I think that's the first line of The Hitchhiker's Guide to the Galaxy. The book itself, not the book about the book. According to wisegeek.com, the US Space Surveillance Network, which keeps tabs on any object in Earth orbit larger than 10 cm in diameter, is currently tracking about 8,000 man-made objects, 3,000 of which are satellites. Presumably the rest is debris, much of which will eventually burn up in the atmosphere.
NASA just found something big hiding out behind Pluto http://finance.yahoo.com/news/nasa-just-found-something-big-205800491.html
Space stations, shuttles, etc. have to maintain speeds over 17k mph to remain in orbit... So the speed of the flying debris is matched by the astronaut, like jumping on an elevator.
Retrograde orbit is extremely rare and requires a lot of fuel... Debris will always be in prograde orbit.
Retrograde orbit is rare but does happen. But the prograde orbits that are used are in many different elevations, angles and many different kids of orbits including many polar orbits. Orbits cross each other, orbits decay and collisions send material off in strange directions. Not everything out there is all cruising along next to each other.

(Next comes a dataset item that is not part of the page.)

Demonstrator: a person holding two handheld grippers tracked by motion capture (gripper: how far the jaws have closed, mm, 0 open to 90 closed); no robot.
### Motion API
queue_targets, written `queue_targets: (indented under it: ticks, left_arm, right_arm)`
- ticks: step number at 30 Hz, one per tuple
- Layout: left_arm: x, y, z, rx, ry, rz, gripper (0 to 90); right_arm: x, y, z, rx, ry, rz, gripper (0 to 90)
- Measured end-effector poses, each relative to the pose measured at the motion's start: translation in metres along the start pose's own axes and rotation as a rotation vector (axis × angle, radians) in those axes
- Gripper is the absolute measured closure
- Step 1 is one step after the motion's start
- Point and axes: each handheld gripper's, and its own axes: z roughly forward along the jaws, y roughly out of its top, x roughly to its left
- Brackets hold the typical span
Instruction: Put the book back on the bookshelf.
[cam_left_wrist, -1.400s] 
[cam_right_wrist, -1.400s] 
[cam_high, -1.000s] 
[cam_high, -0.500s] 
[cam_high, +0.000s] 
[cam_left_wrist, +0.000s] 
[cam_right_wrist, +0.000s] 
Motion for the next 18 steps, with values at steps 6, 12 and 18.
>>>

There is a lot of stuff out there, but there is a lot of space out there too. Low earth orbit is basically from 160KM to 2000KM..that is stuff that orbits, way lower than stationary satellites. The volume of space encompassed by the high and low range of Low earth orbit is about 1000 times the volume of all the oceans on earth. You can put a lot of junk in that volume. Of course, if you are on a spacewalk at the wrong place and the wrong time, that is it.